Di rumah aku sediakan mainan peraga yang serupa dengan di tempat terapi. Selain itu karena Dzaki suka music dan binatang, aku ajak dia bermain mainan alat music , dan mengenali binatang sambil bermain dengan gambar, puzzle atau filem binatang. Aku sendiri yakin walau dia seperti tidak meperhatikan, dia tetap mendengar nama nama benda, binatang atau pembicaraan. Dzaki sendiri sangat menyukai menabuh drum kecil, memetik gitar mainan, sementara aku yang menyanyi.

Hal lain

Masih tentang rekomendasi dokter, saat meunggu giliran terapi aku bertemu seorang ibu yang anaknya juga menjalani speech therapy. Dari perbincangan, dia menyarankan untuk memeriksa kan juga ke salah satu dokter ahli di RS. Hermina Jatinegara. Sabtu tgl 24 November kemarin aku kesana, dan hal baru yg aku dapatkan bahwa menurut dokter tersebut adalah terapi bisa dilakukan belakangan karena yg terpenting adalah asupan gizi. Dzaki memang berat badannya selalu kurang sejak usia satu tahun. Menurut dokter sebaiknya gizinya diperbaiki terlebih dahulu untuk menunjang perkembangan otak dan fisik. Jika gizi kurang bagus akan mempengaruhi perkembangan otak yg berpengaruh juga pd kemampuan bicara. Terapi yg melelahkan dan gizi yg tidak baik menjadikan bobot badan akan semakin turun. Beliau juga menyusuh test urin untuk mengetahui infeksi dan test darah untuk melihat asupan zat besi ke otak. Untuk seminggu, Dzaki hrs mengkonsumsi makanan cair tambahan (baca :pediasure) satu liter perhari, dan bobotnya akan dimonitor. Untung banget Dzaki slm ini mmng sudah menkonsumsi pediasure dan dia suka rasanya.

Mogok Makan
Yg terjadi, hari pertama berhasil, hari kedua separuh, hari2 berikutnya Dzaki mogok makan.

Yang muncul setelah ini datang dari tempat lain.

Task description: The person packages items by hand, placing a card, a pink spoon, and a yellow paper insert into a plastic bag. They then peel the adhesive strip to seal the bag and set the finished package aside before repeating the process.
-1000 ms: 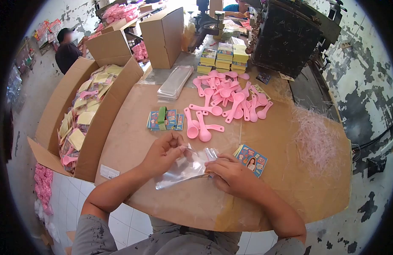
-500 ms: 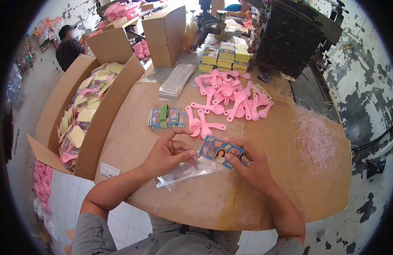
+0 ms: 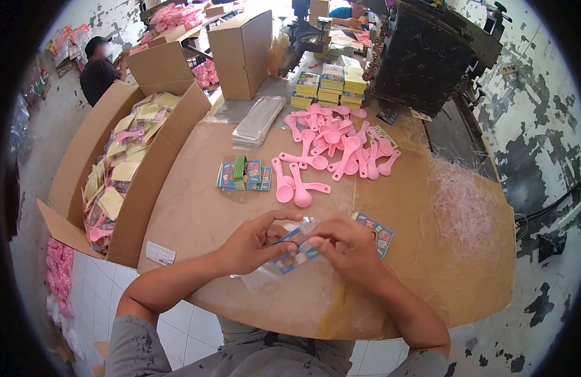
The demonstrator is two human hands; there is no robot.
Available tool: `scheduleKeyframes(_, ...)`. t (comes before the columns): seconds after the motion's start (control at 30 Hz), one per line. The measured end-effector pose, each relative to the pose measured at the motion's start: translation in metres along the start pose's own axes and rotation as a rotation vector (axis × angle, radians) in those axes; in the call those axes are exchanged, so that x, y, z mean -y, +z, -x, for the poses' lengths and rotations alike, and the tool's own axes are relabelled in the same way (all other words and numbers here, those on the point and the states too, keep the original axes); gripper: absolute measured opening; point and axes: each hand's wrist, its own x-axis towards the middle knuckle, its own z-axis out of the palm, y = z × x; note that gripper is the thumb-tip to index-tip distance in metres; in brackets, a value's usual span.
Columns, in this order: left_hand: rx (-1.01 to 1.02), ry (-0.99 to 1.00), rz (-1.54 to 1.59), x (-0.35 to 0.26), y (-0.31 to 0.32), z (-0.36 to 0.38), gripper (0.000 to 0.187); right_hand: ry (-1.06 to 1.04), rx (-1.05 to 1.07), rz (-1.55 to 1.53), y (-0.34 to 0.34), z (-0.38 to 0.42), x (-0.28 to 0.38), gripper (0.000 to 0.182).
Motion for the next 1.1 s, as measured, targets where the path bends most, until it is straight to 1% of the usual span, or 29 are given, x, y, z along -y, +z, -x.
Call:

Lbh parah lg dia mogok minum susu. Duuuuuuuuuuuuuuuuuuuuh Pangeran, paringono sabar.

Saat ini
Masih sambil menunggu tempat di pusat terapi, aku memutuskan tetap meneruskan speech therapy yang sedang berjalan ini tetap diteruskan, karena hasilnya positif, serta menjalani program penambahan gizi. Dzaki masih sukaaaaarrrrrrrrrrrrrrrr banget makan dan minum susu. Harapanku , semoga Tuhan memberikan kami kesabaran untuk menjalani semuanya, karena proses untuk belajar bagi Dzaki, maupun penyesuaian untuk mama papanya tidak akan sebentar.

1 comment:

Pepih Nugraha said...

Nana adalah seorang ibu yang sabar, care, dan mau berbagi waktu dengan buah hatinya, Dzaki. Saya yakin, kesabaran biasanya berbuah manis. Saya terkesan ikuti perjalanan Dzaki, karena pengalaman ini bisa dibaca orang banyak, yang mungkin punya pengalaman yang sama. Terus nulis ya, Na, biar saya menjadi tahu.